I do love it when the Cabaret Festival does shows on the Festival Theatre stage. We enter the main theatre like a regular show but then we are lead up a staircase onto the main-stage where so many legends have performed over the years. We are ushered through a mini maze of red velvet curtains that loom above us (Twin Peaks style) and it’s a bit like peeking behind the curtain in The Wizard of Oz. There on the stage is a fully operating cabaret venue. Despite its cavernous size, it feels…secret, like an illicit speakeasy or a forbidden burlesque event during the war. Like the fun police could come smashing the doors in at any moment. Every table is packed and given that the main event this evening is the returning powerhouse of Adelaide’s own Carla Lippis, that is hardly a surprise.

Carla Lippis is a thoroughly remarkable performer. Sassy, captivating, dangerous and playful. And holy shit, that voice. She can growl like a rock’n’roll tiger and sing like an angel, albeit one with a cigarette in one hand and a bourbon in the other. She writes great songs and when she re-imagines songs by other artists she rebuilds them from the ground up making them her own.

Arriving in a figure hugging black stretch fabric dress and a blunt cut hair do, she opens with a powerful, stripped back take on Jefferson Airplane’s White Rabbit, we are enslaved from the very first second.  The arrangement starts off sparse before building the psychedelics. She tells us about an Italian band she was working with rejecting her original songs and after hearing The Hard Way, it is clearly their loss. A commission to write a song about Johnny Rotten (also rejected) gives us the striking Rotten Heart. She transforms the L7 song Fast & Fighting into an altogether different beast while climbing on tables and being held up by punters. Roy Orbison’s In Dreams is astounding complete with impressive Theremin solo from piano player Victoria Falconer. New original songs like Red Thread and Double Lapel are impressive and a stripped to bare bones version of Lithium send the Nirvana song in a stark new direction. Sycamore Trees is a stunning set closer.

After thunderous applause the band returns for a intense version of The Rollins Band Liar. Flipping the context and singing those words of masculine manipulation of fragile female hearts is just a bit genius for me. They finish up with a incredible rendition of Cher’s Bang Bang from 1966, brought to us via the Nancy Sinatra version (also from 1966) that was used in Tarantino’s Kill Bill. The Sinatra version features a distinctive tremolo guitar played by producer Billy Strange. Tonight Carla’s husband Geoffrey Crowther, tremolos the heck out of the song. He guitar work all night has been sensational but hot damn the combination of the ghostly guitar and Carla’s torch song powerhouse voice and literally spine-tingling.
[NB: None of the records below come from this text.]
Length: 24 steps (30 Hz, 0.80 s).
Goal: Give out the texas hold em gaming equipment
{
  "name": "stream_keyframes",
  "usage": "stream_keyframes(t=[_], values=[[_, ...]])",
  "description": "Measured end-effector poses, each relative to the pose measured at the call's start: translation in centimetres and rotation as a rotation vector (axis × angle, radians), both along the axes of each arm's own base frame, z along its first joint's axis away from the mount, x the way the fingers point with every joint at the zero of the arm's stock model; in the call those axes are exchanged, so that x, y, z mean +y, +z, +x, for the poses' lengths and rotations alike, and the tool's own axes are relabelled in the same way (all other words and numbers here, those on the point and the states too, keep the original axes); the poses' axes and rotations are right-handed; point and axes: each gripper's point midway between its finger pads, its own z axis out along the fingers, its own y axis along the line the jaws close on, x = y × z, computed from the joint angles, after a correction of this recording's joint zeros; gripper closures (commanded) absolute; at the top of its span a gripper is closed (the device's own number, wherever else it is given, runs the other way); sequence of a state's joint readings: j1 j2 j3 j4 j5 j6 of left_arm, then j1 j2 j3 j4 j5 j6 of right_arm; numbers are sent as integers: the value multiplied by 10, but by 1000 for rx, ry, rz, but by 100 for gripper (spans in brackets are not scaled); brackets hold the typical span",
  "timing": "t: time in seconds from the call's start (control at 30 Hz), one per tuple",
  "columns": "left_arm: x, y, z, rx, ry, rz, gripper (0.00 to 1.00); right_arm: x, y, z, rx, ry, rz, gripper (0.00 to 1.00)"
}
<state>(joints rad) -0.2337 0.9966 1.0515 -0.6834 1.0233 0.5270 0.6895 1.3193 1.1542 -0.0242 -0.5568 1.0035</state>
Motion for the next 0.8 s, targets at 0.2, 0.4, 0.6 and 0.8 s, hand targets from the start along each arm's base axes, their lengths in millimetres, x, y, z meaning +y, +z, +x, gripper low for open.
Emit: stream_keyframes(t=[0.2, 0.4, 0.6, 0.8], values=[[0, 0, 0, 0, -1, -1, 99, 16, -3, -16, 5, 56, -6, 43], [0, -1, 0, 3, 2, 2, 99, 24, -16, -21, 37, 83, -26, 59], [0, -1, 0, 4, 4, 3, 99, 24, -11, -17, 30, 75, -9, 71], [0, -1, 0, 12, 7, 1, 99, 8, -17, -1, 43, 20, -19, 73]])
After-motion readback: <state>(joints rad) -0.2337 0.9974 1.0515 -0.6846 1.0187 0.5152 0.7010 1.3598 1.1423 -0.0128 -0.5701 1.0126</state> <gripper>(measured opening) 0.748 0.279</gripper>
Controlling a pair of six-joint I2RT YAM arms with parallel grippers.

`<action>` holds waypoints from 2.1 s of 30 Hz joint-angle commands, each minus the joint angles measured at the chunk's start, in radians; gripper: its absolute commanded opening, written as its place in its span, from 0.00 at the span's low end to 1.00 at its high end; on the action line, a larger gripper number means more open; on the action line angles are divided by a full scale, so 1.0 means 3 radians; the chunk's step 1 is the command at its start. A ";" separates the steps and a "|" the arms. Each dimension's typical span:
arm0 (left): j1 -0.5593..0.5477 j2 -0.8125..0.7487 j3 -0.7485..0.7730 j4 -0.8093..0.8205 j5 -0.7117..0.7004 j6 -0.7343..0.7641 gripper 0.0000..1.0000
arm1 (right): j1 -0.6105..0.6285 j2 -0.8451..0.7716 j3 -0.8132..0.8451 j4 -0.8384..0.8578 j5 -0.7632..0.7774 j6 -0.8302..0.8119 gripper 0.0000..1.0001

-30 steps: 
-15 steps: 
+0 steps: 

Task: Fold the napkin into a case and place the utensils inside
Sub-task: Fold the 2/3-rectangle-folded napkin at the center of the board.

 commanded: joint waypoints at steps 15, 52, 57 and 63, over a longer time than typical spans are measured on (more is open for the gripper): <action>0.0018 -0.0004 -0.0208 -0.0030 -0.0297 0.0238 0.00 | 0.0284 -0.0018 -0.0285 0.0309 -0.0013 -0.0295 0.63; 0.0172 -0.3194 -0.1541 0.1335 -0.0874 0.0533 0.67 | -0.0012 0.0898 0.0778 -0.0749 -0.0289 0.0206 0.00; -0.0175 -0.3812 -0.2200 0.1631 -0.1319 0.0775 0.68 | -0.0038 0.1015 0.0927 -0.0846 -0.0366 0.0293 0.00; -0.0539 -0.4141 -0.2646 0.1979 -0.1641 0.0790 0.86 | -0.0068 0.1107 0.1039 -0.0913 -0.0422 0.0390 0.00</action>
Lippis has been touring the world for the past few years (she now lives in the UK) and this is her second trip home this year, having left a trail of devastation with her Fringe Festival performances earlier this year. In these austere surroundings tonight, this remarkable performer and her exceptional band, more than rise to the heightened surroundings and tantalise, seduce and delight.